Claro que, picado por la curiosidad que define a cualquier Cronista que se precie, me metí entre papeles viejos para poder establecer argumentos sólidos que satisficieran a mi querido y curioso concejal. Parece ser que el conde de Floridablanca, precavido como el que más, propuso la instalación de varias factorías para garantizar el éxito de la propuesta. Esa mentalidad de generar un privilegio de producción que estrechara el mercado se había demostrado poco eficaz, ya que alzaba los precios y hacía insostenible la presión social al respecto, reduciendo lo allí generado a un lujo de poco recorrido. He de suponer que la experiencia con la producción de cristales planos les había tirado definitivamente del guindo. Puede que, por ello, levantaran en León otra Real Fábrica de Lienzos o Lencería, ambas en torno a 1759, si hacemos caso al Santos Martín Sedeño y su maravillosa guía del Real Sitio.
No obstante, ambas fábricas concluyeron en sonoro fracaso: la de León cerró a los diez años y la del Real Sitio, si creemos a Pascual Madoz, a principios del XIX, quizás empujadas por la factoría abierta en Santa María la Real De Nieva con los mismos propósitos. Puede que, cayendo en la desidia que nos define, pensemos en la evidente y facticia incapacidad industrial en la que hemos venido viviendo los últimos dos siglos; que estemos seguros de que aquello no era más que la flor tardía de un formato fabril de un privilegio caduco y sacado de un pretérito perfecto. Mas, profundizando en las fuentes primarias de aquel asentamiento fabril resulta que hubo algo mucho más complejo, al menos en lo referido a la Calandria del Barrio Bajo.
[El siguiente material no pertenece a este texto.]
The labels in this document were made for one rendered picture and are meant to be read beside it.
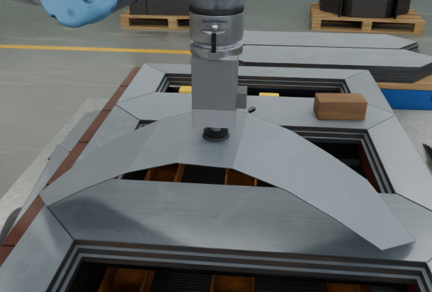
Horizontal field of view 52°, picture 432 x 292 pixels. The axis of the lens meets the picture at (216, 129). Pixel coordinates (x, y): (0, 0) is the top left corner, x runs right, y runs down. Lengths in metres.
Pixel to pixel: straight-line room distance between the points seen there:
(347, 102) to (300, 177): 0.50
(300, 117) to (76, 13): 0.76
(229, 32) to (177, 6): 4.63
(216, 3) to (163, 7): 4.68
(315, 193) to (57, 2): 0.42
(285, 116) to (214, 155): 0.54
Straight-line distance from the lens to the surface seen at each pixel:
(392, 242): 0.74
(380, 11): 5.40
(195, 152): 0.66
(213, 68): 0.61
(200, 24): 0.60
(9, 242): 0.86
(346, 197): 0.73
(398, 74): 1.63
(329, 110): 1.15
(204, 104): 0.63
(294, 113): 1.18
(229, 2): 0.59
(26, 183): 1.28
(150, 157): 0.68
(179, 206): 0.83
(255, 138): 0.71
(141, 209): 0.83
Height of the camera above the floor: 1.35
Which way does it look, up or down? 28 degrees down
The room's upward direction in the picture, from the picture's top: straight up
Parece ser que, constituyendo un sistema de producción semiautomático, la fábrica de lencería debía contar con trabajadores que alimentaran las histriónicas máquinas, amén del tratamiento dado a lo parido por esas aberraciones que tanto odiaran Ned Ludd y sus desarrapados destructores de maquinaria industrial. En lo referente a este Real Sitio, los trabajadores eran, en realidad, mujeres destinadas a tratar todos los hilos con los que las calandrias pergeñaban cualquier tipo de fábrica. Estas hilanderas colmaban el viejo caserón de dos plantas que una vez albergó la producción de bellos y cortesanos espejos, esforzándose a diario entre telas y sábanas, manteles y tejidos de toda índole y coloración.
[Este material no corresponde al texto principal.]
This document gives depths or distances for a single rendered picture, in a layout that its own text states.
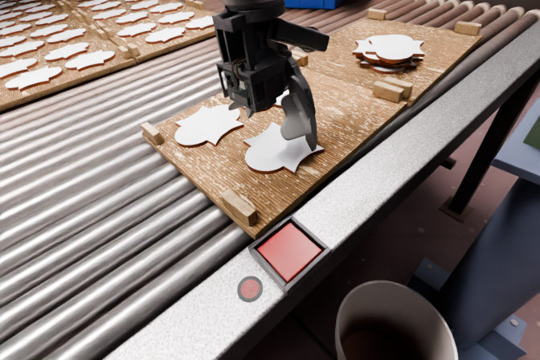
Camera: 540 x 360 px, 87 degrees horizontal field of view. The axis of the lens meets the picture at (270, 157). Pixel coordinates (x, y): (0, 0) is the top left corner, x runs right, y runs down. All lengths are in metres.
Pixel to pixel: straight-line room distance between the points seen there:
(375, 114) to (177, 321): 0.46
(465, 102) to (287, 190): 0.44
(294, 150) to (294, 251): 0.18
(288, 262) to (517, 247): 0.61
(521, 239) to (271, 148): 0.59
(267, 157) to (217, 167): 0.09
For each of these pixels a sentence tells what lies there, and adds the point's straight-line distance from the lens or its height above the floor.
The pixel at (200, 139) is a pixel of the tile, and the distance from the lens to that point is 0.54.
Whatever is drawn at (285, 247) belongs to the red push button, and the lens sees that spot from 0.38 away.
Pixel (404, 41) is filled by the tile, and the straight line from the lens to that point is 0.80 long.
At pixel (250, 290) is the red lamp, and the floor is 0.92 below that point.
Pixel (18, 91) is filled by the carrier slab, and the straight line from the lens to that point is 1.06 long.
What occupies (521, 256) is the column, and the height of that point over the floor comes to 0.61.
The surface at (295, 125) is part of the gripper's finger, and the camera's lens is 0.40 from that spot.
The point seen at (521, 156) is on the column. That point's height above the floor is 0.87.
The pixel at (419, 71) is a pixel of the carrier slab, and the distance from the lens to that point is 0.76.
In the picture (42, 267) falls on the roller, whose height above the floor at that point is 0.92.
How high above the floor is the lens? 1.26
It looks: 42 degrees down
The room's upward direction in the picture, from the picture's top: 7 degrees counter-clockwise
Ahora bien, siendo mujeres, solteras en su mayoría y alimentando máquinas, los honorarios de su esfuerzo no debieron suponer más de ocho cuartos o, lo que es lo mismo, dieciséis miserables maravedíes cobrizos de vellón. Dice algún especialista que los padres de aquellas hilanderas acabaron por rechazar el empleo de sus hijas explotadas en aras de una producción que no despegaba. Este que suscribe, más conectado con la realidad vivida que no escrita, entiende que aquellas hilanderas prefirieron quedarse en su casa que continuar con un abuso tan recurrente que mandaron la calandria a freír espárragos, que habría dicho Octavio Augusto.
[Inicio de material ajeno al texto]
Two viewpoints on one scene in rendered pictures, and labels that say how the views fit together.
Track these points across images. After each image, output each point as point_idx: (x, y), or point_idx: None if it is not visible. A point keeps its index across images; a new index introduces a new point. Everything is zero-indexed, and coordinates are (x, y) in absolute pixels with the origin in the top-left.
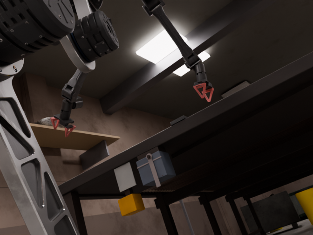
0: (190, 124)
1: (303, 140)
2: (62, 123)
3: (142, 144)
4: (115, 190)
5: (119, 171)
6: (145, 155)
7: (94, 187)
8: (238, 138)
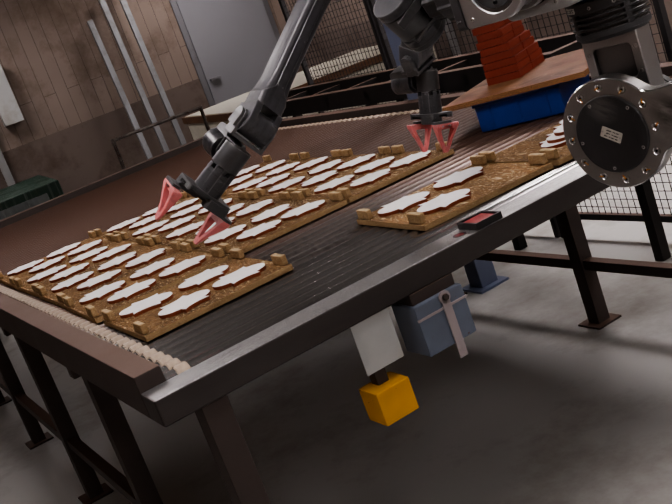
0: (510, 230)
1: None
2: (218, 211)
3: (420, 268)
4: None
5: (364, 329)
6: (427, 293)
7: None
8: None
Perdida la mano de obra resiliente, la Real Fábrica de Lencería de San Ildefonso acabó por clausurar su instalación, pasando a ser vendido el espacio a un empresario lugareño más centrado en la diversión y otro tipo de escándalo sonoro más amable. Por lo que este humilde Cronista respecta, me quedo con las hilanderas rebeldes y descontentas con la desvergüenza contingente en todo empresario español que se precie, por muy coronado que aquel fuera, siempre sociabilizando las pérdidas y privatizando las ganancias: mucho mejor en casa viendo la vida pasar, que ver una vida pasando en beneficio de unos pocos.
En ese caso, queridos lectores, más nos valdrá pasear por la Calle de los Baños con aquellas hilanderas amotinadas camino de la Puerta del Campo y que el tiempo nos juzgue a cada cual.